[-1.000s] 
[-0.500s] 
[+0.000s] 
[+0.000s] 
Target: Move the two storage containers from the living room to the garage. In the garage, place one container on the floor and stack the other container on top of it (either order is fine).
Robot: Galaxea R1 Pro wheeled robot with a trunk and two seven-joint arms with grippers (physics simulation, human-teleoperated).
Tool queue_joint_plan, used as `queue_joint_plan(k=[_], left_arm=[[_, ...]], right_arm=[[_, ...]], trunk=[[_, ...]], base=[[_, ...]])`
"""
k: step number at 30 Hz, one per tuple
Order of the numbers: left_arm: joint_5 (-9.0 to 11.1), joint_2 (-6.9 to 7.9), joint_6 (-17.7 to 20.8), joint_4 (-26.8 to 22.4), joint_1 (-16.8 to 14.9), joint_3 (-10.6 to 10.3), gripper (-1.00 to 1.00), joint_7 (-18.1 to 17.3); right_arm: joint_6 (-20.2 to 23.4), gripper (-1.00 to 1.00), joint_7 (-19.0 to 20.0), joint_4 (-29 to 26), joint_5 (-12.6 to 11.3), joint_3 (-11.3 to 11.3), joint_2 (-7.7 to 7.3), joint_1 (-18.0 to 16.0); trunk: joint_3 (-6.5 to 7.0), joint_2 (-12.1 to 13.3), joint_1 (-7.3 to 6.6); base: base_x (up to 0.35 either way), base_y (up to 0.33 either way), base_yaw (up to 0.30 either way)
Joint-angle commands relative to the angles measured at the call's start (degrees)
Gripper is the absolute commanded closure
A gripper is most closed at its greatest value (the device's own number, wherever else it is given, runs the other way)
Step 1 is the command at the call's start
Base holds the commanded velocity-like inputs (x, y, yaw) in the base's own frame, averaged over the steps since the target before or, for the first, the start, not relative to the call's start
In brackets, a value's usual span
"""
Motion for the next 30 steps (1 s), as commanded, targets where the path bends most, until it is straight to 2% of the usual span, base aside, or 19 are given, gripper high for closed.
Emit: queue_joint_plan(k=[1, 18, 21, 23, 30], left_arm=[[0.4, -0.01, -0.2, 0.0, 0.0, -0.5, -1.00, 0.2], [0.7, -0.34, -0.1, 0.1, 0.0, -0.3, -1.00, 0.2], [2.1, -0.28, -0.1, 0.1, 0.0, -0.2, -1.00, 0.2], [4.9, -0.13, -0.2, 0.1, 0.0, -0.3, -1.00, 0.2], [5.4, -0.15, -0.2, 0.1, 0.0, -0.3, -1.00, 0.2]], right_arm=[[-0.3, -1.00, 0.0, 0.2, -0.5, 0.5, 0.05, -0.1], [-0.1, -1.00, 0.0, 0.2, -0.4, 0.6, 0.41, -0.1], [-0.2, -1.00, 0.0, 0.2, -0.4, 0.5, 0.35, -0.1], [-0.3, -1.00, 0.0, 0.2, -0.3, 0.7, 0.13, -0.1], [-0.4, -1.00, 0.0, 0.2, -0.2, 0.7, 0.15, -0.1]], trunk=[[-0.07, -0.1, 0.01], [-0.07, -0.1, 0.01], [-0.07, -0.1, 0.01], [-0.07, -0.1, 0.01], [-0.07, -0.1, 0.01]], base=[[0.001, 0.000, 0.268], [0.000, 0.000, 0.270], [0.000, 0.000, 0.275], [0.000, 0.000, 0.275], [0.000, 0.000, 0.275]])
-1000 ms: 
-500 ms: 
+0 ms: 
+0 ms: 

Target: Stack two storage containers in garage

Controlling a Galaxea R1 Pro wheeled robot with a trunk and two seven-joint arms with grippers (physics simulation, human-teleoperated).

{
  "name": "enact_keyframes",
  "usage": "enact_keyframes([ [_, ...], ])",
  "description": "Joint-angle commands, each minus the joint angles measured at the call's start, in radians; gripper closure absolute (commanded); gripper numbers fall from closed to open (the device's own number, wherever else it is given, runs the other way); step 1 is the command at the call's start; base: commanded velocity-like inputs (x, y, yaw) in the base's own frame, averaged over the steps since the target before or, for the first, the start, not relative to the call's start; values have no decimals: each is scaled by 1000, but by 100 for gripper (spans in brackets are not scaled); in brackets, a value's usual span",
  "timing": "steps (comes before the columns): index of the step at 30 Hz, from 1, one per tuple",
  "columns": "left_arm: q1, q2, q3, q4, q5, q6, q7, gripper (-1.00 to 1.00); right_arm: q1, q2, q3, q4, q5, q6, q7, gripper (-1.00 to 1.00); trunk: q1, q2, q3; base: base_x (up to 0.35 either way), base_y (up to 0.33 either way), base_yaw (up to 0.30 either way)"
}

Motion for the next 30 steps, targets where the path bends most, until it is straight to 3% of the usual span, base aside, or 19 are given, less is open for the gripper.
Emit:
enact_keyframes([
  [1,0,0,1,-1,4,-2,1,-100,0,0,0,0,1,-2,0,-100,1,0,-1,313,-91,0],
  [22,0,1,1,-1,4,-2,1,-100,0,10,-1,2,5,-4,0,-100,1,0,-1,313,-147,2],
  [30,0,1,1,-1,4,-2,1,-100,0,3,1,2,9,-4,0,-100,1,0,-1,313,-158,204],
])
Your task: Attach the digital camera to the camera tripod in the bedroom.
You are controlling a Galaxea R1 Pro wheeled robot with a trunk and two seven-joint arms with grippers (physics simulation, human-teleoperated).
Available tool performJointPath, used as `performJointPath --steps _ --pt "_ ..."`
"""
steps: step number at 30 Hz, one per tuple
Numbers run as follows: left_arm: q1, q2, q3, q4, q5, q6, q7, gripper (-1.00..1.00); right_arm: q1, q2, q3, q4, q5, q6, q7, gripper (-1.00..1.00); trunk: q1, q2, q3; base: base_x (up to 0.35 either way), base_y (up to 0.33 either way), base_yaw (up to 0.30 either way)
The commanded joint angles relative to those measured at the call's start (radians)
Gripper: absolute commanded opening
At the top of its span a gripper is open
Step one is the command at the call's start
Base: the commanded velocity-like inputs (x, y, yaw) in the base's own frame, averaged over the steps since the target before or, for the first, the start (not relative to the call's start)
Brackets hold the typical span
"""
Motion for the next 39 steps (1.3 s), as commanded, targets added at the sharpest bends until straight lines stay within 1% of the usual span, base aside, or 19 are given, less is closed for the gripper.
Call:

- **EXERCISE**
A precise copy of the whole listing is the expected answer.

- **YOUR RESPONSE**
[-1.000s] 
[-0.500s] 
[+0.000s] 
[+0.000s] 
Target: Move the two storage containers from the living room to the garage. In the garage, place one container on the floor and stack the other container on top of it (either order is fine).
Robot: Galaxea R1 Pro wheeled robot with a trunk and two seven-joint arms with grippers (physics simulation, human-teleoperated).
Tool queue_joint_plan, used as `queue_joint_plan(k=[_], left_arm=[[_, ...]], right_arm=[[_, ...]], trunk=[[_, ...]], base=[[_, ...]])`
"""
k: step number at 30 Hz, one per tuple
Order of the numbers: left_arm: joint_5 (-9.0 to 11.1), joint_2 (-6.9 to 7.9), joint_6 (-17.7 to 20.8), joint_4 (-26.8 to 22.4), joint_1 (-16.8 to 14.9), joint_3 (-10.6 to 10.3), gripper (-1.00 to 1.00), joint_7 (-18.1 to 17.3); right_arm: joint_6 (-20.2 to 23.4), gripper (-1.00 to 1.00), joint_7 (-19.0 to 20.0), joint_4 (-29 to 26), joint_5 (-12.6 to 11.3), joint_3 (-11.3 to 11.3), joint_2 (-7.7 to 7.3), joint_1 (-18.0 to 16.0); trunk: joint_3 (-6.5 to 7.0), joint_2 (-12.1 to 13.3), joint_1 (-7.3 to 6.6); base: base_x (up to 0.35 either way), base_y (up to 0.33 either way), base_yaw (up to 0.30 either way)
Joint-angle commands relative to the angles measured at the call's start (degrees)
Gripper is the absolute commanded closure
A gripper is most closed at its greatest value (the device's own number, wherever else it is given, runs the other way)
Step 1 is the command at the call's start
Base holds the commanded velocity-like inputs (x, y, yaw) in the base's own frame, averaged over the steps since the target before or, for the first, the start, not relative to the call's start
In brackets, a value's usual span
"""
Motion for the next 30 steps (1 s), as commanded, targets where the path bends most, until it is straight to 2% of the usual span, base aside, or 19 are given, gripper high for closed.
Emit: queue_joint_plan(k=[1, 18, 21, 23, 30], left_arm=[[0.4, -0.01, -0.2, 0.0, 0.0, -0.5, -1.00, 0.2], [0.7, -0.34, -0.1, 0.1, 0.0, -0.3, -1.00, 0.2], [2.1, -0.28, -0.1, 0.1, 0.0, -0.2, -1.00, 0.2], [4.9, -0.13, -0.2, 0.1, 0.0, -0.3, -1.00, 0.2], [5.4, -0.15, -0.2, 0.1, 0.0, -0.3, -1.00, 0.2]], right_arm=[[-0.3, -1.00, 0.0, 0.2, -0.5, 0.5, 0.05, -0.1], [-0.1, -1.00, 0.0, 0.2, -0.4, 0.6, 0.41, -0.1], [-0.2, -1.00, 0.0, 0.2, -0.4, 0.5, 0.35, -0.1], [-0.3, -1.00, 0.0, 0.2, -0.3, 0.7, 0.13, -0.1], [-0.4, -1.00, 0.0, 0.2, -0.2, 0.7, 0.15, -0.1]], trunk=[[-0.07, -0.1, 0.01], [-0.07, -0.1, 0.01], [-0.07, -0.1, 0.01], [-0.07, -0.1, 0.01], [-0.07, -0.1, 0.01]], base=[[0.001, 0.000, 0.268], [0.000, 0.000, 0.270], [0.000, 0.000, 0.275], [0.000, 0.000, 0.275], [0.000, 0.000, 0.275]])
-1000 ms: 
-500 ms: 
+0 ms: 
+0 ms: 

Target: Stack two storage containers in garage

Controlling a Galaxea R1 Pro wheeled robot with a trunk and two seven-joint arms with grippers (physics simulation, human-teleoperated).

{
  "name": "enact_keyframes",
  "usage": "enact_keyframes([ [_, ...], ])",
  "description": "Joint-angle commands, each minus the joint angles measured at the call's start, in radians; gripper closure absolute (commanded); gripper numbers fall from closed to open (the device's own number, wherever else it is given, runs the other way); step 1 is the command at the call's start; base: commanded velocity-like inputs (x, y, yaw) in the base's own frame, averaged over the steps since the target before or, for the first, the start, not relative to the call's start; values have no decimals: each is scaled by 1000, but by 100 for gripper (spans in brackets are not scaled); in brackets, a value's usual span",
  "timing": "steps (comes before the columns): index of the step at 30 Hz, from 1, one per tuple",
  "columns": "left_arm: q1, q2, q3, q4, q5, q6, q7, gripper (-1.00 to 1.00); right_arm: q1, q2, q3, q4, q5, q6, q7, gripper (-1.00 to 1.00); trunk: q1, q2, q3; base: base_x (up to 0.35 either way), base_y (up to 0.33 either way), base_yaw (up to 0.30 either way)"
}

Motion for the next 30 steps, targets where the path bends most, until it is straight to 3% of the usual span, base aside, or 19 are given, less is open for the gripper.
Emit:
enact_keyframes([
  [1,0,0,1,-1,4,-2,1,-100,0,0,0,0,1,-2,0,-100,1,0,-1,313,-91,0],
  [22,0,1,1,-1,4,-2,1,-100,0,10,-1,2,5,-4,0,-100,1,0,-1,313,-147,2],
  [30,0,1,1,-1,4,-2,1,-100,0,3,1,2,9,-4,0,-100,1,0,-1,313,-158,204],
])
Your task: Attach the digital camera to the camera tripod in the bedroom.
You are controlling a Galaxea R1 Pro wheeled robot with a trunk and two seven-joint arms with grippers (physics simulation, human-teleoperated).
Available tool performJointPath, used as `performJointPath --steps _ --pt "_ ..."`
"""
steps: step number at 30 Hz, one per tuple
Numbers run as follows: left_arm: q1, q2, q3, q4, q5, q6, q7, gripper (-1.00..1.00); right_arm: q1, q2, q3, q4, q5, q6, q7, gripper (-1.00..1.00); trunk: q1, q2, q3; base: base_x (up to 0.35 either way), base_y (up to 0.33 either way), base_yaw (up to 0.30 either way)
The commanded joint angles relative to those measured at the call's start (radians)
Gripper: absolute commanded opening
At the top of its span a gripper is open
Step one is the command at the call's start
Base: the commanded velocity-like inputs (x, y, yaw) in the base's own frame, averaged over the steps since the target before or, for the first, the start (not relative to the call's start)
Brackets hold the typical span
"""
Motion for the next 39 steps (1.3 s), as commanded, targets added at the sharpest bends until straight lines stay within 1% of the usual span, base aside, or 19 are given, less is closed for the gripper.
Call:

The exercise was worked through completely.